### Work instruction
Reproduce the full listing below unchanged, apart from the pictures.

### Information provided
%%
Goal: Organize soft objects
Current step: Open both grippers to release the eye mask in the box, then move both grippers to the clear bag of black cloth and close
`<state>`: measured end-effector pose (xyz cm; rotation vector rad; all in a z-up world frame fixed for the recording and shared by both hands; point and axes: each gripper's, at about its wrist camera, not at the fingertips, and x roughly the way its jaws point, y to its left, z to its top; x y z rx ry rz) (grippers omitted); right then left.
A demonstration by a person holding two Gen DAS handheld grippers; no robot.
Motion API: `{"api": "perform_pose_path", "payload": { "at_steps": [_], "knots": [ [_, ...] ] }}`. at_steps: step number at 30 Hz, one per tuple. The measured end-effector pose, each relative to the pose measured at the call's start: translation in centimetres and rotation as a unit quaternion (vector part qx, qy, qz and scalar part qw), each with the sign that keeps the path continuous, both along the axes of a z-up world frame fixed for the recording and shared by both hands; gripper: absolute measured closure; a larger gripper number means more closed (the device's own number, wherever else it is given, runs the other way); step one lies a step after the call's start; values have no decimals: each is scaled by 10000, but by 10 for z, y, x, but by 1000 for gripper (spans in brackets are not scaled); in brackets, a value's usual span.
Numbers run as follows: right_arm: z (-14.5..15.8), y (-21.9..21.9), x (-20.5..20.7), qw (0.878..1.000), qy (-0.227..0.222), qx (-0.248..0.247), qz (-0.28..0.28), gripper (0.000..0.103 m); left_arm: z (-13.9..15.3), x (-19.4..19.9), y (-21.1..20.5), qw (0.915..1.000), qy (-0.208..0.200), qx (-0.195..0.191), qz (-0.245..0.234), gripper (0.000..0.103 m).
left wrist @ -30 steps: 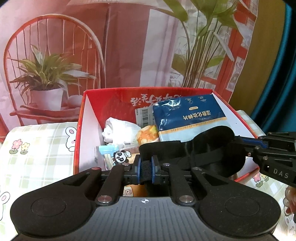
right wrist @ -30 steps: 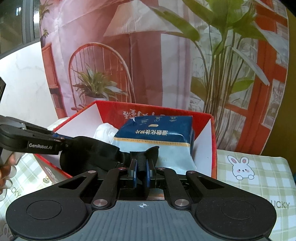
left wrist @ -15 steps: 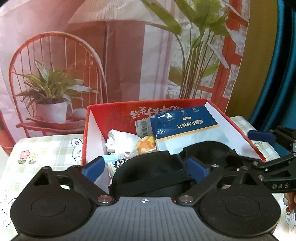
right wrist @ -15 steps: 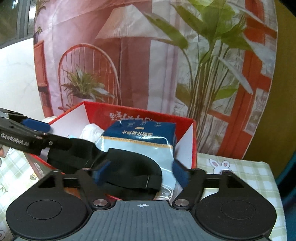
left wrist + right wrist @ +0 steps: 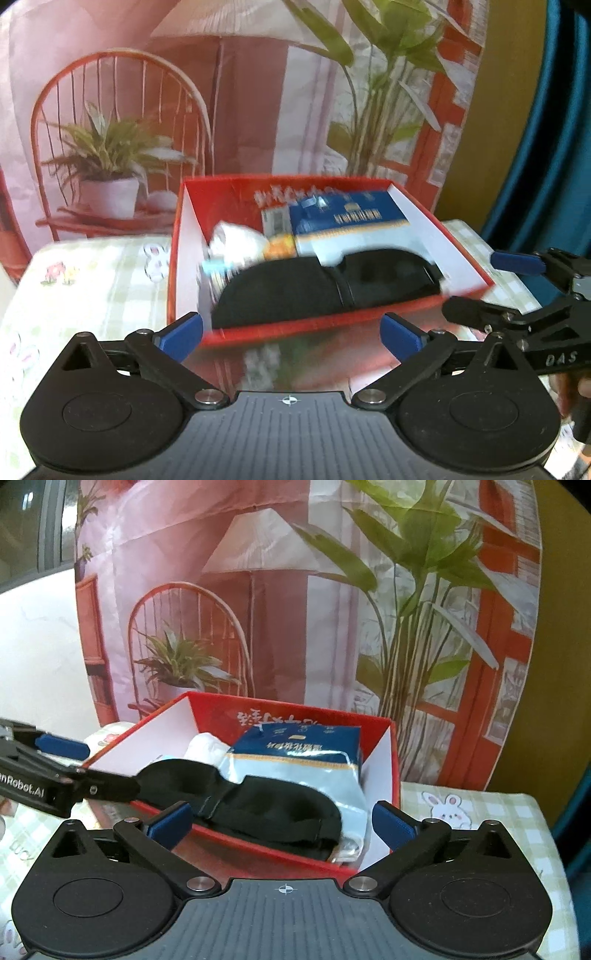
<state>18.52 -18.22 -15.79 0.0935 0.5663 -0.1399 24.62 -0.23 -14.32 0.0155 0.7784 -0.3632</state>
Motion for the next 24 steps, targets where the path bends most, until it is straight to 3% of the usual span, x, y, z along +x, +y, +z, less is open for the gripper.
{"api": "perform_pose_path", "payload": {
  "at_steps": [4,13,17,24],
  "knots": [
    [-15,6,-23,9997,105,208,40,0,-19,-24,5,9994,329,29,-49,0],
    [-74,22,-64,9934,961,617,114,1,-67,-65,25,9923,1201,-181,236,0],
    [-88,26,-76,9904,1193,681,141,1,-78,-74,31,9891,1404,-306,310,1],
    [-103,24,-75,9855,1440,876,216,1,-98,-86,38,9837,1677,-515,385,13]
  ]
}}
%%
### Written answer
Goal: Organize soft objects
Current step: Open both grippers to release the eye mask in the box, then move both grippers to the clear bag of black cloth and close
`<state>`: measured end-effector pose (xyz cm; rotation vector rad; all in a z-up world frame fixed for the recording and shared by both hands; point and axes: each gripper's, at about its wrist camera, not at the fingertips, and x roughly the way its jaws point, y to its left, z to its top; x y z rx ry rz) (grippers omitted); right then left.
A demonstration by a person holding two Gen DAS handheld grippers; no robot.
Motion API: `{"api": "perform_pose_path", "payload": { "at_steps": [_], "knots": [ [_, ...] ] }}`. at_steps: step number at 30 Hz, one per tuple. The measured end-effector pose, each relative to the pose measured at the call's start: translation in centimetres and rotation as a unit quaternion (vector part qx, qy, qz and scalar part qw), each with the sign that keeps the path continuous, both along the axes of a z-up world frame fixed for the recording and shared by both hands; gripper: absolute measured closure; a larger gripper number means more closed (the device's own number, wherever else it is given, runs the other way); step one lies a step after the call's start; values have no decimals: each is scaled by 10000, but by 10 for z, y, x, but by 1000 for gripper (spans in brackets are not scaled); in brackets, a value's usual span.
Numbers run as follows: right_arm: z (-14.5..15.8), y (-21.9..21.9), x (-20.5..20.7), qw (0.878..1.000), qy (-0.227..0.222), qx (-0.248..0.247), qz (-0.28..0.28), gripper (0.000..0.103 m); left_arm: z (-13.9..15.3), x (-19.4..19.9), y (-21.1..20.5), qw (0.915..1.000), qy (-0.208..0.200), qx (-0.195..0.191), qz (-0.245..0.234), gripper (0.000..0.103 m).
left wrist @ -30 steps: 
right wrist @ -30 steps: 
left wrist @ -15 steps: 
right wrist @ -15 steps: 
left wrist + right wrist @ +0 steps: 
<state>18.52 -18.22 -15.79 0.0935 0.5663 -0.1399 24.62 -0.23 -14.32 0.0155 0.7784 -0.3632</state>
Motion for the next 24 steps, targets where the path bends most, until it is straight to 3% of the usual span, x, y, z along +x, +y, +z, less is open for the gripper.
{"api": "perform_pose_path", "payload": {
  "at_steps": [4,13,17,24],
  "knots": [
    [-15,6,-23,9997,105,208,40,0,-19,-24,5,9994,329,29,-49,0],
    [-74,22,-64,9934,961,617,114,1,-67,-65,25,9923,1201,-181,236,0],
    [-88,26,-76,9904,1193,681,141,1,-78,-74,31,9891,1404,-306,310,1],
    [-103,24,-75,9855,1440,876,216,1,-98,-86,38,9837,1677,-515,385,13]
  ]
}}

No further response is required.